From c51079335eacd9daa92ed949385f8076d50daae7 Mon Sep 17 00:00:00 2001
From: yangdx <gzdaniel@me.com>
Date: Thu, 26 Jun 2025 14:14:52 +0800
Subject: [PATCH] Optimize node label retrieval with aggregation

- Enable allowDiskUse for large datasets
---
 lightrag/kg/mongo_impl.py | 7 ++++++-
 1 file changed, 6 insertions(+), 1 deletion(-)

diff --git a/lightrag/kg/mongo_impl.py b/lightrag/kg/mongo_impl.py
index f5a87cbe..45f6f4de 100644
--- a/lightrag/kg/mongo_impl.py
+++ b/lightrag/kg/mongo_impl.py
@@ -697,7 +697,12 @@ class MongoGraphStorage(BaseGraphStorage):
             [id1, id2, ...]  # Alphabetically sorted id list
         """
 
-        cursor = self.collection.find({}, projection={"_id": 1}, sort=[("_id", 1)])

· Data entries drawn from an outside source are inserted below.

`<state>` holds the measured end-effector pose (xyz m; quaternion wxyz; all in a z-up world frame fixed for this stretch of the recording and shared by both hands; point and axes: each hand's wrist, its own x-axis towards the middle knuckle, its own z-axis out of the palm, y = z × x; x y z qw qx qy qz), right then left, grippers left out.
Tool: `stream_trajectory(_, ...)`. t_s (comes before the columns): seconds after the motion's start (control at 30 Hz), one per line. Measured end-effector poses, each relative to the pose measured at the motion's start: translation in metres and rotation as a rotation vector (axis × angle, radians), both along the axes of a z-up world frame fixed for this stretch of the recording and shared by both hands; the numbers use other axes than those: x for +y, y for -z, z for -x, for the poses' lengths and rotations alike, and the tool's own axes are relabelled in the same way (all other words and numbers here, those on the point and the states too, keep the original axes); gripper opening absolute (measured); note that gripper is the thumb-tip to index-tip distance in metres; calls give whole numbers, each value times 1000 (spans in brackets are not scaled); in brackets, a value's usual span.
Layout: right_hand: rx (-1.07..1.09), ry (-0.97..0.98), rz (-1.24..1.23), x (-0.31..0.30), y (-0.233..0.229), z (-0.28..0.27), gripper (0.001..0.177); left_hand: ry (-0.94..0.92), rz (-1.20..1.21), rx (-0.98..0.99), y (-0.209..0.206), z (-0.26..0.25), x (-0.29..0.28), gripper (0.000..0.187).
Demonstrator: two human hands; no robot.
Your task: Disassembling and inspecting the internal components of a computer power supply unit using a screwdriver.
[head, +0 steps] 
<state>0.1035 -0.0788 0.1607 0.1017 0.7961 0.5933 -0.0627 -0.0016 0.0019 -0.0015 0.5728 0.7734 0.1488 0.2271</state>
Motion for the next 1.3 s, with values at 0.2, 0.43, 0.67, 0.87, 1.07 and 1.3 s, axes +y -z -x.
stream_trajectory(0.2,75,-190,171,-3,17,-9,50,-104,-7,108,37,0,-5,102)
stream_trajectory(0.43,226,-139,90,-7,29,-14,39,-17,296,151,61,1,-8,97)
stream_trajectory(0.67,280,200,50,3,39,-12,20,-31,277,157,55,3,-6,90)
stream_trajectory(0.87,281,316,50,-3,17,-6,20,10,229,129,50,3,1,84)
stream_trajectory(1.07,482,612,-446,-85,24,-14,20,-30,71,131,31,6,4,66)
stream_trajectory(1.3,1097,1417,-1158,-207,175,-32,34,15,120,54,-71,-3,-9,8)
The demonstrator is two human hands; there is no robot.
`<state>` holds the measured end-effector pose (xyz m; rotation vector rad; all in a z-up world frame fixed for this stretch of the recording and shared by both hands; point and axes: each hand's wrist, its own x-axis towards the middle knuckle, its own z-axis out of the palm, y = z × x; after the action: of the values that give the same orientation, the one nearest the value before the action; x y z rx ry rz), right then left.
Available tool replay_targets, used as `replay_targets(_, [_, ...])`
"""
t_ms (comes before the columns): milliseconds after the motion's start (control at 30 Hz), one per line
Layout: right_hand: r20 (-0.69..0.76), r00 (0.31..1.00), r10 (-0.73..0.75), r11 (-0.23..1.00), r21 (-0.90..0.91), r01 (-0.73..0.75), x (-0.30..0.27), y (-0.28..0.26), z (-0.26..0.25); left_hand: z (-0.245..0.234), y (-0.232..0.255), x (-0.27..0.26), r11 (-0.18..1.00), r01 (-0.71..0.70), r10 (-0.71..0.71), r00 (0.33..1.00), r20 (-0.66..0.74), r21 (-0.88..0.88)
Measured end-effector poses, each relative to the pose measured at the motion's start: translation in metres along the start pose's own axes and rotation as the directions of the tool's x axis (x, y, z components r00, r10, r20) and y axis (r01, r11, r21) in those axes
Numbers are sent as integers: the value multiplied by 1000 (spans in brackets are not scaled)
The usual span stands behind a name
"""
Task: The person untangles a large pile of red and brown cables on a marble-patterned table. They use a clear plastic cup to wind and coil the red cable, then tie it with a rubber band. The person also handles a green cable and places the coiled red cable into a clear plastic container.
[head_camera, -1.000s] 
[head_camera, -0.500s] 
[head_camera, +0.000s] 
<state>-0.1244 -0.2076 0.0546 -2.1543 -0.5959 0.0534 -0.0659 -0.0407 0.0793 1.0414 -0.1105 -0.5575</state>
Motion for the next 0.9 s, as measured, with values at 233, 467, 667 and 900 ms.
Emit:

+        # Use aggregation with allowDiskUse for large datasets
+        pipeline = [
+            {"$project": {"_id": 1}},
+            {"$sort": {"_id": 1}}
+        ]
+        cursor = await self.collection.aggregate(pipeline, allowDiskUse=True)
         labels = []
         async for doc in cursor:
             labels.append(doc["_id"])